Steven D. Cappell, Ph.D.

Stadtman Investigator

Laboratory of Cancer Biology and Genetics

NCI/CCR

Building 37, Room 4054C
Bethesda, MD 20892

240-760-7303

steven.cappell@nih.gov

Research Topics

Our lab is interested in understanding how cells make the decision to proliferate. Cells are thought to execute the decision to proliferate and commit to the cell cycle in G1 phase. Despite the identification of many proteins involved with cell cycle entry, it has remained a long- standing question how these proteins function together to form a logical commitment mechanism. Major challenges for resolving this question have been a reliance on cell synchronization, bulk cell measurements, endpoint rather than dynamic measurements, and significant cell-to-cell variability in the timing of cell cycle events, all of which can obscure molecular events due to poor temporal resolution.

To address these challenges, we use an automated live, single-cell assay to track asynchronously dividing cells with high time resolution. This approach allows us to monitor thousands of single cells and watch in real-time as they enter and exit the cell cycle. We use fluorescent biosensors to measure the kinetics of key enzymes involved in cell cycle regulation, and we combine this approach with both genetic and pharmacological perturbations.

Our work has focused on the regulation of the E3 ubiquitin ligase Anaphase Promoting Complex/Cyclosome (APC/C). The APC/C is a master regulator of G1 phase by degrading a wide variety of cell cycle proteins and functions as a crucial barrier preventing pre-mature entry into S phase. We developed a quantitative reporter assay to measure APC/C activity in live cells and found that APC/C inactivates rapidly and immediately prior to the start of S phase. The rapid inactivation kinetics were nearly identical in every single cell measured across multiple cell lines, suggesting a robust bistable mechanism underlies APC/C inactivation. We further showed that APC/C functions as a molecular switch that commits cells to the cell cycle. Prior to APC/C inactivation, cells can exit the cell cycle if the cell senses stress or an absence of mitogens, but after APC/C inactivation, cells are committed to the cell cycle and can no longer go back to quiescence.
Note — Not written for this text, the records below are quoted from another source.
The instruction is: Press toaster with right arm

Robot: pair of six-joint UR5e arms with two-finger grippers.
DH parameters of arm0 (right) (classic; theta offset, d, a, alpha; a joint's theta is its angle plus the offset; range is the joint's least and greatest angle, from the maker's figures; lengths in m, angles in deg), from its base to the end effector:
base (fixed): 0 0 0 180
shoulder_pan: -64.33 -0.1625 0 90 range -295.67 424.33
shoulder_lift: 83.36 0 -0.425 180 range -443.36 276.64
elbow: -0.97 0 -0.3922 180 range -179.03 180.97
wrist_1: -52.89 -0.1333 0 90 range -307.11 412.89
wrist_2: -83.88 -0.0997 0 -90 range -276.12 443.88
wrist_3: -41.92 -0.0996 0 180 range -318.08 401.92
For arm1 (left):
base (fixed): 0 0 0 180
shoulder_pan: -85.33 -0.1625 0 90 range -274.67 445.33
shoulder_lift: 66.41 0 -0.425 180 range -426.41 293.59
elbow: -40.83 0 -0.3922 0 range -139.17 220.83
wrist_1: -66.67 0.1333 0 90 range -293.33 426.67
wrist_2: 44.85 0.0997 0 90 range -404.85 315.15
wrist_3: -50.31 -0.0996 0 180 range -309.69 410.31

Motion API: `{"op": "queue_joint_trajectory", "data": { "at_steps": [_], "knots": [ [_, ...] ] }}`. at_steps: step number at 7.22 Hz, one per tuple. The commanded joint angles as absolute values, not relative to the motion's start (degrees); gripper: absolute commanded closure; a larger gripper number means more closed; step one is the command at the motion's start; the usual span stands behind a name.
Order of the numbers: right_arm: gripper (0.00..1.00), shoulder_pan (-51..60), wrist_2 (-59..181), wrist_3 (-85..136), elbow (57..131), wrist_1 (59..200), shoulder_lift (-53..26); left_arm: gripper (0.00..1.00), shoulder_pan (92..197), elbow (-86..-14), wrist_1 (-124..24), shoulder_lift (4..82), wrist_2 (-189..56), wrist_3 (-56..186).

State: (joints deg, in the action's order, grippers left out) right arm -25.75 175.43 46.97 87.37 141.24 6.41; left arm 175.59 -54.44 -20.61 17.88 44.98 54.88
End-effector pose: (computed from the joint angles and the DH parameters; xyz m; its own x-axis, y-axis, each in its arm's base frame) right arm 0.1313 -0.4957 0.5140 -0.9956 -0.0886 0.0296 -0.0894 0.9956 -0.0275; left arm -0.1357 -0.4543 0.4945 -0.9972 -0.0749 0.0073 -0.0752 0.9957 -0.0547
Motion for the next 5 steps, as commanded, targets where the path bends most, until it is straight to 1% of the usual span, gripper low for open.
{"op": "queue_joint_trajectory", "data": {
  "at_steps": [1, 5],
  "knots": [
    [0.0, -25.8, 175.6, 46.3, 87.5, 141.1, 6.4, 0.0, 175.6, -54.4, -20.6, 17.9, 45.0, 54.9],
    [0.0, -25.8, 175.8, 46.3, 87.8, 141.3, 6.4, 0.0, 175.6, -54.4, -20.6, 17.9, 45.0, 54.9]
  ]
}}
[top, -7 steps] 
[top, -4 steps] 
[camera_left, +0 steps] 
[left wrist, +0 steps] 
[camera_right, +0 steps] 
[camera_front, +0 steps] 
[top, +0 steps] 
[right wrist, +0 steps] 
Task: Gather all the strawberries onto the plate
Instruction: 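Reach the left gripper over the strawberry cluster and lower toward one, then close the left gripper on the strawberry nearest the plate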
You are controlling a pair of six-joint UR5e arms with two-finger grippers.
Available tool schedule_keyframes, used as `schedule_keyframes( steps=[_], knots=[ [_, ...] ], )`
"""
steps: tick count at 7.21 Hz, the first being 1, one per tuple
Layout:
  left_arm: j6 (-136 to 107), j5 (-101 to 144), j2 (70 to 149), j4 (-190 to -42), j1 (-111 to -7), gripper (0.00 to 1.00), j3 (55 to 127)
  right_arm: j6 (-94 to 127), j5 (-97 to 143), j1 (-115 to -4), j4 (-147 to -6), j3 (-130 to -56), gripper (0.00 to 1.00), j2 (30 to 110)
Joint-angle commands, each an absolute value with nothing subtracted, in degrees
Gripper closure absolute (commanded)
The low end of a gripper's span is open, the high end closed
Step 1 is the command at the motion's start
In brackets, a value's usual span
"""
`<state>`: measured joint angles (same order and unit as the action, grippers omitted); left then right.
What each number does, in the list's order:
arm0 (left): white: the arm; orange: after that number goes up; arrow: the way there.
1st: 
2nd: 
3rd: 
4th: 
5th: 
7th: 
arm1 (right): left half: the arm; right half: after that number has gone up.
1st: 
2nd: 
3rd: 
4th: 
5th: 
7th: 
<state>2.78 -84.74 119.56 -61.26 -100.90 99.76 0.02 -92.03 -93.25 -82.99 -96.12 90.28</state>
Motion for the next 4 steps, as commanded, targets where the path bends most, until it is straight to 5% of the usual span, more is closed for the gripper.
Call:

The current focus of the lab is aimed at gaining a detailed understanding of the regulatory circuits generating irreversibility in the G1/S transition in normal cells, how these circuits are rewired in the context of mutations and cancer, and developing new tools and biosensors to study the cell cycle, with a particular focus on E3 ubiquitin ligases.

Biography

Dr. Cappell received his B.S. in marine science and biology from the University of Miami, FL. He obtained his Ph.D. from the University of North Carolina, Chapel Hill, where he studied G protein signaling in yeast in the lab of Dr. Henrik Dohlman. He completed his postdoctoral training as a Damon Runyon Cancer Research Foundation Fellow in the laboratory of Dr. Tobias Meyer at Stanford University. His postdoctoral research focused on understanding how cells make the decision to divide. He joined the Center for Cancer Research, NCI as an NIH Stadtman Investigator in 2017.